## WHAT YOU WILL DO
Leaving out the images, repeat all the lines below exactly.

## THE DATA

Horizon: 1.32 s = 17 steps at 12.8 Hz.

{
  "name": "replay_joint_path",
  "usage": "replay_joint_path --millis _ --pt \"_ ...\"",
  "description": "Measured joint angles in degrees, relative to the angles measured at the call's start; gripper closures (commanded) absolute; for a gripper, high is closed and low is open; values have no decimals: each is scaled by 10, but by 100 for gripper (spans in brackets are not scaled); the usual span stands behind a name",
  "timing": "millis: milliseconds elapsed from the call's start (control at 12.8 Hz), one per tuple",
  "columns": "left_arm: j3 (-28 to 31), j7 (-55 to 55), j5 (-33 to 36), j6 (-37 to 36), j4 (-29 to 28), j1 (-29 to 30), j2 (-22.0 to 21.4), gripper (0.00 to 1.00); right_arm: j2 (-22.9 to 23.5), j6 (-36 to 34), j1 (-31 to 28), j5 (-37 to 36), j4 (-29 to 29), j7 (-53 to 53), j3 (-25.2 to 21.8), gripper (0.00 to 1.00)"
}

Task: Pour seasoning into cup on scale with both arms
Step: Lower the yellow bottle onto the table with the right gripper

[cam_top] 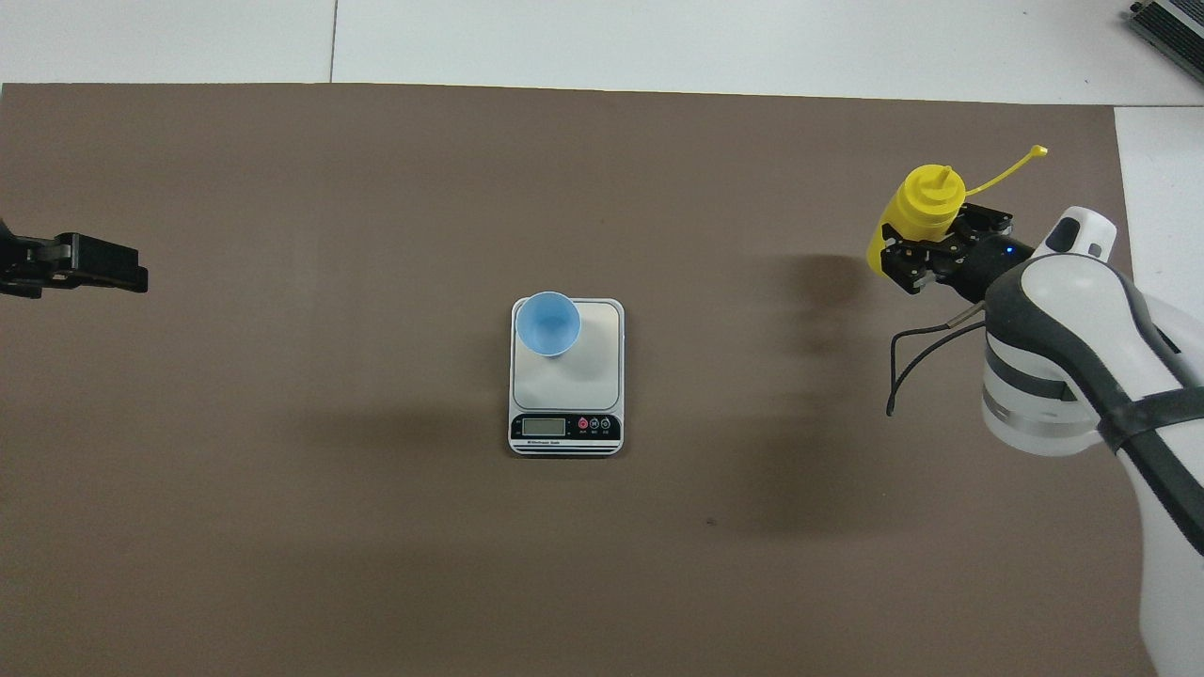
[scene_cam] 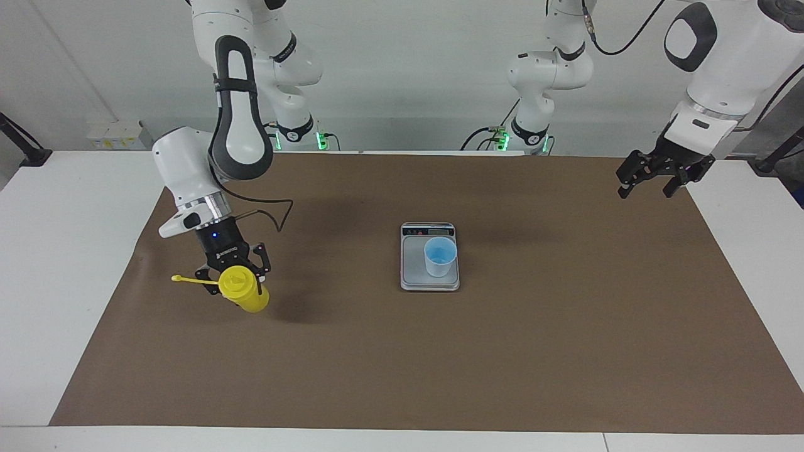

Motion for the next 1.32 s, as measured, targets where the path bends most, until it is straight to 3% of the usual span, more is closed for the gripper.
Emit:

## YOUR SOLUTION
Horizon: 1.32 s = 17 steps at 12.8 Hz.

{
  "name": "replay_joint_path",
  "usage": "replay_joint_path --millis _ --pt \"_ ...\"",
  "description": "Measured joint angles in degrees, relative to the angles measured at the call's start; gripper closures (commanded) absolute; for a gripper, high is closed and low is open; values have no decimals: each is scaled by 10, but by 100 for gripper (spans in brackets are not scaled); the usual span stands behind a name",
  "timing": "millis: milliseconds elapsed from the call's start (control at 12.8 Hz), one per tuple",
  "columns": "left_arm: j3 (-28 to 31), j7 (-55 to 55), j5 (-33 to 36), j6 (-37 to 36), j4 (-29 to 28), j1 (-29 to 30), j2 (-22.0 to 21.4), gripper (0.00 to 1.00); right_arm: j2 (-22.9 to 23.5), j6 (-36 to 34), j1 (-31 to 28), j5 (-37 to 36), j4 (-29 to 29), j7 (-53 to 53), j3 (-25.2 to 21.8), gripper (0.00 to 1.00)"
}

Task: Pour seasoning into cup on scale with both arms
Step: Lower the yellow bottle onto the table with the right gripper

[cam_top] 
[scene_cam] 

Motion for the next 1.32 s, as measured, targets where the path bends most, until it is straight to 3% of the usual span, more is closed for the gripper.
Emit:

That finishes the output.